This object has about twice the mass of Saturn with the surface area of Jupiter. It orbits a G-class star within its habitable zone.
 
Centrifugal force, same thing that prevents the Earth from falling into the Sun.


How fast was it spinning when it was molten and forming in order to become oblate enough to form a torus, and why has it lost that angular momentum since?
 
Why do you assume that it has? Do ringworlds stop spinning?


Not stopped, but rather slowed its rotation rate. Otherwise, what will be its effective surface gravity when you compare its natural gravity due to mass combined with its centrifugal force due to rotation?

Also, unlike a sphere gravity will not be directed uniformly towards the "interior" of the torus-mass either. The interior-facing surface of the torus will be at a different gravitational potential than the outer-facing surface (and so will the "upper" and "lower" surfaces that are perpendicular to the interior and exterior surfaces). That will make for interesting atmospheric dynamics, presuming it has one. Gravity for a toroid from its center of rotation to its outer-surface can be roughly approximated as directed toward the center-point along the axis of rotation, and will fall off from the center point as 1/R (not 1/R2). The magnitude of the gravity will be based on the amount of mass enclosed by a notional cylinder symmetric about the axis of rotation, out to a radius "r" defined by the point at which you wish to measure it. This likely means that the interior-facing surface of rotation will be in microgravity; full gravity will be encountered along the outer-facing surface of rotation.

Discussion: https://www.reddit.com/r/askscience/comments/6isvfm/physics_how_does_gravity_work_on_a_torus_world/

Ringworlds are not naturally formed, but are artificially constructed of super/ultra-dense materials, and use rotation to create a habitat along the inner surface with "gravity" due to centrifugal force.

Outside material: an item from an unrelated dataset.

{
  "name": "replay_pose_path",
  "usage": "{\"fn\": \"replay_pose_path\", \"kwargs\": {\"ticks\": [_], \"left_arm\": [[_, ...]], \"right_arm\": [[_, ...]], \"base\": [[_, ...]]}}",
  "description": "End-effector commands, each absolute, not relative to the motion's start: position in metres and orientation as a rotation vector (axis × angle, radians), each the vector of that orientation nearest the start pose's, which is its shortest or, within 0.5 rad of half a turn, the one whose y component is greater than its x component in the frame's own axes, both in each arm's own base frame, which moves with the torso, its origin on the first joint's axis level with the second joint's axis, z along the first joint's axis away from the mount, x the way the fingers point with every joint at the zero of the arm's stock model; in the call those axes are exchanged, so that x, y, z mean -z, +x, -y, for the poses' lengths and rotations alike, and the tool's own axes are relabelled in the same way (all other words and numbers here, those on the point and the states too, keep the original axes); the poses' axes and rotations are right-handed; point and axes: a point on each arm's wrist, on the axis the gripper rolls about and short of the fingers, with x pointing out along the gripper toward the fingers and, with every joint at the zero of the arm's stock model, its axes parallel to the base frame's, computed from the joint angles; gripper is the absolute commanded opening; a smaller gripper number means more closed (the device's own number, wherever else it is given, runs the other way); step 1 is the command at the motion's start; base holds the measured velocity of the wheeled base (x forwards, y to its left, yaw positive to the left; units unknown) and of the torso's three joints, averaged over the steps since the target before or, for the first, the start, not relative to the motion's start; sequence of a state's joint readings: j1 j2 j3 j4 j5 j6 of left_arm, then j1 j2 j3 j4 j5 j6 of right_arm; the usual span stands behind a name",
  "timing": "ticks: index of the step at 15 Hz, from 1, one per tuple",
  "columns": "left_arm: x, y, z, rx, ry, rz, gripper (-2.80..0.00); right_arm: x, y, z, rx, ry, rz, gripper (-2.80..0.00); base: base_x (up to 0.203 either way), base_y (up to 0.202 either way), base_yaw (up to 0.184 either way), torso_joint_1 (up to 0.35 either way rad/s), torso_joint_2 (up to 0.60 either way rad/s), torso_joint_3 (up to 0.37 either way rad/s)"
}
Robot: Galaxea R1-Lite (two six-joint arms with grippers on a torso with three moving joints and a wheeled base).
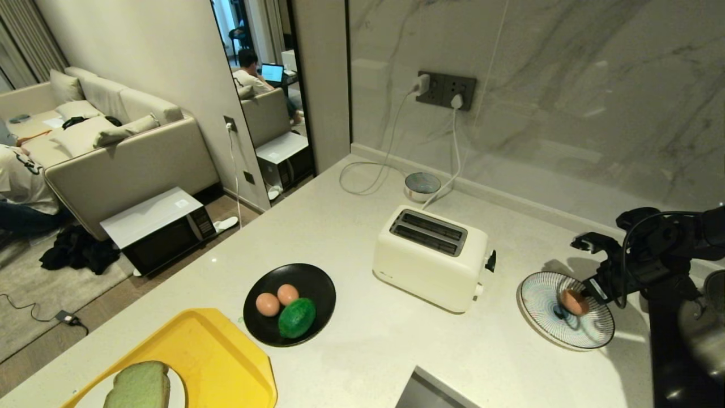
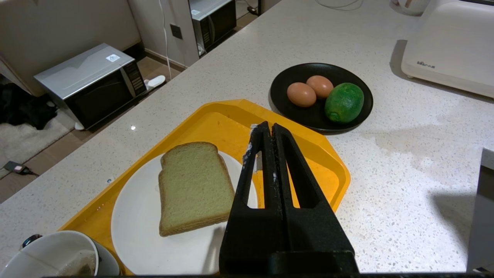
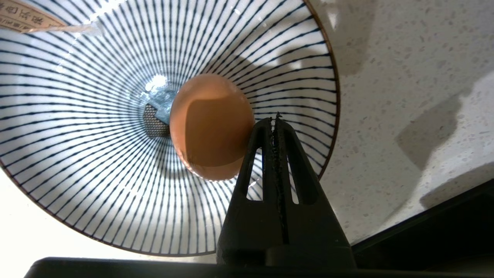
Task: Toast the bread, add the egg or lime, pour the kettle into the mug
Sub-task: Pick up the egg
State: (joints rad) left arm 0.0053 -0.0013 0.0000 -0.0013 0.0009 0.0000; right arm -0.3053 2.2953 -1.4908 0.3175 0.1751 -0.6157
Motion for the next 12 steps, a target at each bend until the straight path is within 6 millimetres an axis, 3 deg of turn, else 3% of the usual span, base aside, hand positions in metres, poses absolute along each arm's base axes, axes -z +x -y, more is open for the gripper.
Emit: {"fn": "replay_pose_path", "kwargs": {"ticks": [1,12], "left_arm": [[-0.0756,-0.0229,0.0001,-0.008,0.0,0.003,-2.8],[-0.0756,-0.0229,0.0001,-0.008,-0.002,0.003,-2.8]], "right_arm": [[-0.0591,0.3991,0.1196,-0.229,-0.289,-1.08,-2.8],[-0.064,0.3962,0.1121,-0.242,-0.298,-1.075,-2.8]], "base": [[0.0,0.0,0.0,0.0,0.0,0.0],[0.0,0.0,0.0,0.0,0.0,0.0]]}}
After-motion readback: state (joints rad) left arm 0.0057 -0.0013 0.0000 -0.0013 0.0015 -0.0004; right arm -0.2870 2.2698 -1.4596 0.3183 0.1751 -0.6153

The ringworld needs the ultra-dense construction material in order to withstand the stresses associated with the rotation of an object of that size.


I am of course assuming that you are envisioning this world as a "rocky/solid" world with the outer-surface of the torus to live upon, and not either a toroidal "gas-giant" or a solid torus with habitats bored into the interior (please correct me if my presupposition is incorrect).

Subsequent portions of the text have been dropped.